Catherine Carlton, who served on the Parks and Recreation Commission before winning a seat on the City Council this November, said her research into Bay Area event venues uncovered a local connection — Eric Lochtefeld, who owns the Fox Theatre in Redwood City, grew up in Menlo Park and attended Menlo-Atherton High School.
A potential partnership resulted from their conversation: With 492 seats, the PAC offers a mid-sized venue that fills a gap in Mr. Lochtefeld's business, while he has the expertise to refer performers to the PAC as well as handle promotions and ticket sales, according to Ms. Carlton. The center could also provide a rehearsal space for Broadway by the Bay performers, giving students a chance to learn alongside theater professionals.
"Some of the really big promoters won't necessarily be a good fit, since Fox handles the administration and they already have really tight connections with groups like Ticketmaster. But for some independent acts, comedians and things like that, then this is the appropriate fit," Ms. Carlton said, noting that specific details of any arrangement have yet to be worked out.
Mr. Lochtefeld said he's turned down offers from other cities to take over their venues because the company has its hands full hosting 150 events a year at the Fox, but he has a soft spot for his hometown. "My wife and I cannot assure the City of Menlo Park that promoters we refer will book shows or that we will promote and produce our own shows in Menlo Park, but Cat has done a terrific job of paying attention to what is going on, reaching out to us, and laying the foundation for us to do business in that venue," he said in an email.
Menlo Park shared the cost of building the center with Menlo-Atherton High School in exchange for 55 days of rent-free use during the school year, and unlimited access during school vacations. But as the Almanac previously reported, the city only averages between 11 and 36 days of use per year since the theater opened in 2009.
In 2011 the city briefly experimented with another agency, Prime Time Entertainment, to provide sound equipment, event coordination, and staffing. But the association fell apart without sufficient marketing by the city and a dearth of available PAC dates.
Scheduling remains challenging. "We had one opportunity come up already, but it conflicted with a school event so we couldn't do anything with it," Ms. Carlton said. Still, a new manager in charge of scheduling onboard at the PAC may help, and the school is also trying to publish its schedule earlier so the city can plan its own use.

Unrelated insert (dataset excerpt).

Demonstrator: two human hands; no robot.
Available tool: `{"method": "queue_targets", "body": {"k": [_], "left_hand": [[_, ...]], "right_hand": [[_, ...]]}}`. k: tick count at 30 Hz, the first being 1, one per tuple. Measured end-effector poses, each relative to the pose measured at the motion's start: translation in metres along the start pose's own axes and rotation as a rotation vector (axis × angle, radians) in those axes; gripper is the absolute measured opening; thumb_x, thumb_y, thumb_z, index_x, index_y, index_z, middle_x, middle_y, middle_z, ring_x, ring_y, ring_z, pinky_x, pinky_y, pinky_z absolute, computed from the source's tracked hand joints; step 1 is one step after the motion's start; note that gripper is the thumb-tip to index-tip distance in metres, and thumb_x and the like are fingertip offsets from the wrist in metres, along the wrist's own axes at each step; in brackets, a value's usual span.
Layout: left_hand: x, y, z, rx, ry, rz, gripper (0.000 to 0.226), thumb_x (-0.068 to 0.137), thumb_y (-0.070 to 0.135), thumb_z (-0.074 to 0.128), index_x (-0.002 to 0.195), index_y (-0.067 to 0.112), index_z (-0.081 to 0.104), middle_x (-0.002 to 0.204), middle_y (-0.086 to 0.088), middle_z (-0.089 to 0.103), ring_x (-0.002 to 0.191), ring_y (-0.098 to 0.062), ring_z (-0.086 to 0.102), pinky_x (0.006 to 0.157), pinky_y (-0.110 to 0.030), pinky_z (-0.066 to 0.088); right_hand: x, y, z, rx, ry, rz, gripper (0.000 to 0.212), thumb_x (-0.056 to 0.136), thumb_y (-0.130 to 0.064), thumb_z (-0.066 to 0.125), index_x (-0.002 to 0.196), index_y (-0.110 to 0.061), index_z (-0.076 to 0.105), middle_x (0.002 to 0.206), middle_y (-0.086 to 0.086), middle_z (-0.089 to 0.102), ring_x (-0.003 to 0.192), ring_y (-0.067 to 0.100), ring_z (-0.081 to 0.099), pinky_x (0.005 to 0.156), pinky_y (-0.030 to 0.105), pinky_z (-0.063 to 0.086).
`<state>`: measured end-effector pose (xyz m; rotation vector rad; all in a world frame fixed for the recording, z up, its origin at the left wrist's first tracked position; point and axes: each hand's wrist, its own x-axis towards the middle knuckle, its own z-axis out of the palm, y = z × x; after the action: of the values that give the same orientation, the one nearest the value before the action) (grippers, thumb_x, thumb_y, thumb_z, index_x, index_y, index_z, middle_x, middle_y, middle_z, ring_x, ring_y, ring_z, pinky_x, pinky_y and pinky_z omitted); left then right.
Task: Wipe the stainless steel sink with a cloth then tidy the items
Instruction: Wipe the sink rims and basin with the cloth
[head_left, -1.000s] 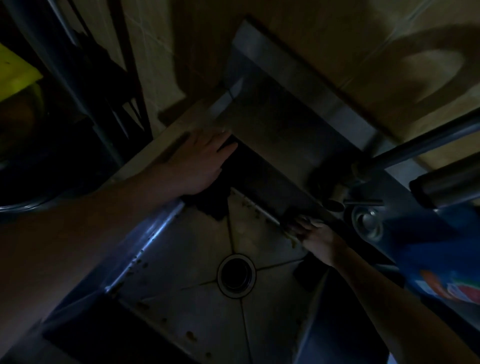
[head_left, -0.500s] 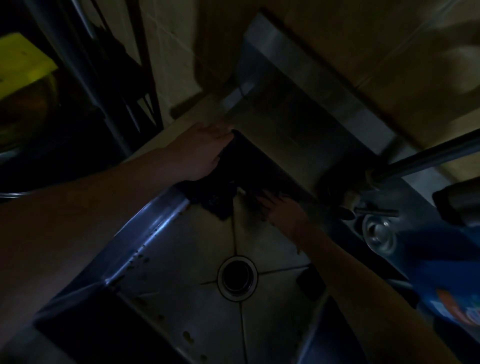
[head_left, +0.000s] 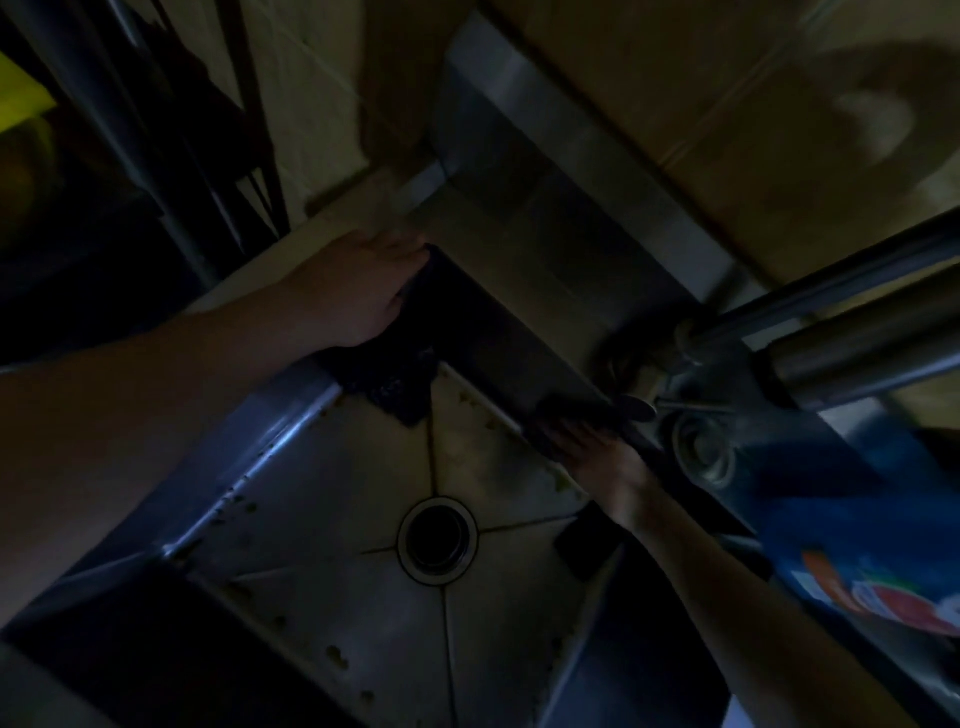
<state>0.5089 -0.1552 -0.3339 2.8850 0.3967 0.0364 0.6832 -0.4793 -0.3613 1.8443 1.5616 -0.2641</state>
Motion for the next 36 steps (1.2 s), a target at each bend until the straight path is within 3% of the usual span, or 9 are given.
{"method": "queue_targets", "body": {"k": [3,5,9,11,15,18,22,30,36], "left_hand": [[-0.003,0.004,-0.002,0.018,-0.005,0.004,0.062,0.083,0.012,0.056,0.140,0.001,0.034,0.148,-0.021,0.033,0.133,-0.034,0.037,0.104,-0.040,0.027],[-0.003,0.007,-0.004,0.036,-0.026,-0.003,0.063,0.085,0.014,0.054,0.142,0.001,0.031,0.150,-0.020,0.030,0.134,-0.034,0.035,0.107,-0.042,0.029],[-0.006,0.007,-0.008,0.001,-0.038,0.002,0.062,0.087,0.014,0.051,0.143,0.003,0.028,0.152,-0.018,0.025,0.134,-0.034,0.035,0.107,-0.042,0.030],[-0.011,0.003,-0.008,-0.006,-0.025,0.024,0.063,0.086,0.014,0.053,0.143,0.004,0.029,0.152,-0.018,0.027,0.132,-0.034,0.037,0.105,-0.043,0.031],[-0.023,-0.002,-0.003,0.061,-0.057,0.055,0.067,0.083,0.016,0.057,0.143,0.006,0.030,0.152,-0.018,0.027,0.133,-0.034,0.035,0.105,-0.043,0.031],[-0.025,-0.003,0.001,0.095,-0.076,0.076,0.066,0.084,0.018,0.055,0.143,0.007,0.028,0.153,-0.017,0.022,0.136,-0.034,0.031,0.107,-0.044,0.031],[-0.019,0.000,0.004,0.097,-0.087,0.092,0.069,0.087,0.022,0.052,0.146,0.011,0.020,0.157,-0.014,0.011,0.138,-0.030,0.027,0.107,-0.043,0.030],[0.002,-0.009,0.006,0.118,-0.121,0.141,0.072,0.089,0.024,0.052,0.148,0.012,0.013,0.158,-0.012,0.006,0.142,-0.028,0.018,0.109,-0.041,0.026],[0.009,-0.020,0.005,0.057,-0.100,0.193,0.070,0.088,0.023,0.052,0.147,0.008,0.017,0.157,-0.012,0.009,0.143,-0.025,0.016,0.113,-0.035,0.017]], "right_hand": [[0.046,-0.012,-0.043,-0.039,0.164,-0.186,0.045,0.071,-0.017,0.048,0.108,-0.025,0.073,0.122,-0.006,0.067,0.110,0.016,0.066,0.081,0.026,0.058],[0.057,-0.015,-0.058,-0.013,0.277,-0.206,0.041,0.072,-0.017,0.053,0.108,-0.022,0.073,0.123,-0.004,0.067,0.111,0.018,0.066,0.078,0.026,0.057],[0.040,-0.011,-0.030,-0.031,0.143,-0.192,0.064,0.066,-0.024,0.077,0.128,-0.024,0.060,0.140,-0.001,0.054,0.129,0.021,0.052,0.087,0.029,0.052],[0.018,-0.011,-0.005,0.007,0.011,-0.149,0.070,0.078,-0.029,0.068,0.142,-0.025,0.042,0.149,-0.001,0.042,0.137,0.019,0.042,0.102,0.027,0.043],[-0.015,-0.014,0.022,0.138,0.125,-0.071,0.051,0.075,-0.013,0.039,0.116,-0.027,0.068,0.118,-0.006,0.070,0.103,0.014,0.069,0.087,0.014,0.050],[-0.018,-0.026,0.022,0.368,0.287,0.068,0.046,0.067,-0.004,0.065,0.109,-0.020,0.073,0.113,0.001,0.072,0.101,0.022,0.070,0.067,0.026,0.060],[-0.005,-0.054,0.030,0.748,0.323,0.289,0.050,0.078,0.013,0.043,0.121,-0.002,0.063,0.138,0.013,0.053,0.134,0.029,0.044,0.113,0.036,0.036],[0.021,-0.097,0.050,1.404,0.248,0.819,0.042,0.086,0.012,0.052,0.126,0.001,0.058,0.137,0.018,0.053,0.129,0.032,0.047,0.110,0.037,0.036],[0.058,-0.115,0.045,1.538,0.268,1.086,0.047,0.080,0.015,0.051,0.126,0.002,0.057,0.135,0.022,0.053,0.128,0.036,0.047,0.106,0.039,0.036]]}}
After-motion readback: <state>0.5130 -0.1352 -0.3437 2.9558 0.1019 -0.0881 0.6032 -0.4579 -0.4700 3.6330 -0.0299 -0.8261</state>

To help address the issue of costs, in October the city announced a new grants program to award $500 to $1,000 each year to up to five community groups to subsidize rental of the theater. Staff has recommended that the first round of grants go to the Menlo Park Chorus; Kepler's Arts/Lectures, the new nonprofit events arm of the iconic local bookstore; Menlowe Ballet; Western Ballet; and West Bay Opera. The Parks and Recreation Commission was scheduled to vote on the recipients on Dec. 19, but did not have a quorum, according to Commissioner James Cebrian.
He sounded enthusiastic about potentially working with the Fox Theatre, saying the commission has been exploring public-private partnerships. "Though it is early in the process, I am very optimistic that Cat's work to bring the Fox Theatre and the city together will result in a fruitful collaboration."